Goal of the exercise → Take the lines below beginning at the line that has "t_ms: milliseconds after" and stopping after the line that has "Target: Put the", and print them exactly as they are, with no other lines.

Given data →

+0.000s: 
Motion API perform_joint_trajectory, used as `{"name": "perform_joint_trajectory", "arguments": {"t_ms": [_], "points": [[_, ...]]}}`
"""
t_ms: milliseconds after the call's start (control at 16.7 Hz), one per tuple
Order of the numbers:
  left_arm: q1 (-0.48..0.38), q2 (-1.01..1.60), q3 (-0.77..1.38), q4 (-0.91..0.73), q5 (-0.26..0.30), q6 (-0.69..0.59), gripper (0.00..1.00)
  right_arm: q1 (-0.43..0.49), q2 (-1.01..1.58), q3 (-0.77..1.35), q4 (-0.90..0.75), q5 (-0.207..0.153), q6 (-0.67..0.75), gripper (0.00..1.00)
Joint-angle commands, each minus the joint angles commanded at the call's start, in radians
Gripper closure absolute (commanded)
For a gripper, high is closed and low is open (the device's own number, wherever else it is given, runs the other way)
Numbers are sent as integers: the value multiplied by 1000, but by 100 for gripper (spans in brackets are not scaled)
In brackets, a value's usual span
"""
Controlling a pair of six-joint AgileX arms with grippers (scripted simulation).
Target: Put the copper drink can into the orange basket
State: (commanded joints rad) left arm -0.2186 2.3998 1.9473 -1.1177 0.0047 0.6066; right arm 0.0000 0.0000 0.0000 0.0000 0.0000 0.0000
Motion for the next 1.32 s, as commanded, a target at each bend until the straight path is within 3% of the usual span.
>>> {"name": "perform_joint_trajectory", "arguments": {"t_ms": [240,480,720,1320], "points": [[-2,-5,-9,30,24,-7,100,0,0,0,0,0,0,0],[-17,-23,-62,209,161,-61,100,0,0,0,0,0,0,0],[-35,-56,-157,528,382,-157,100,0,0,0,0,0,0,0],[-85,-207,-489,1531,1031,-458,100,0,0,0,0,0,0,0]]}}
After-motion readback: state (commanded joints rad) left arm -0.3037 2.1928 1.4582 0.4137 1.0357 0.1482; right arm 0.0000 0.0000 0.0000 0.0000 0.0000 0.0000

Task response →
t_ms: milliseconds after the call's start (control at 16.7 Hz), one per tuple
Order of the numbers:
  left_arm: q1 (-0.48..0.38), q2 (-1.01..1.60), q3 (-0.77..1.38), q4 (-0.91..0.73), q5 (-0.26..0.30), q6 (-0.69..0.59), gripper (0.00..1.00)
  right_arm: q1 (-0.43..0.49), q2 (-1.01..1.58), q3 (-0.77..1.35), q4 (-0.90..0.75), q5 (-0.207..0.153), q6 (-0.67..0.75), gripper (0.00..1.00)
Joint-angle commands, each minus the joint angles commanded at the call's start, in radians
Gripper closure absolute (commanded)
For a gripper, high is closed and low is open (the device's own number, wherever else it is given, runs the other way)
Numbers are sent as integers: the value multiplied by 1000, but by 100 for gripper (spans in brackets are not scaled)
In brackets, a value's usual span
"""
Controlling a pair of six-joint AgileX arms with grippers (scripted simulation).
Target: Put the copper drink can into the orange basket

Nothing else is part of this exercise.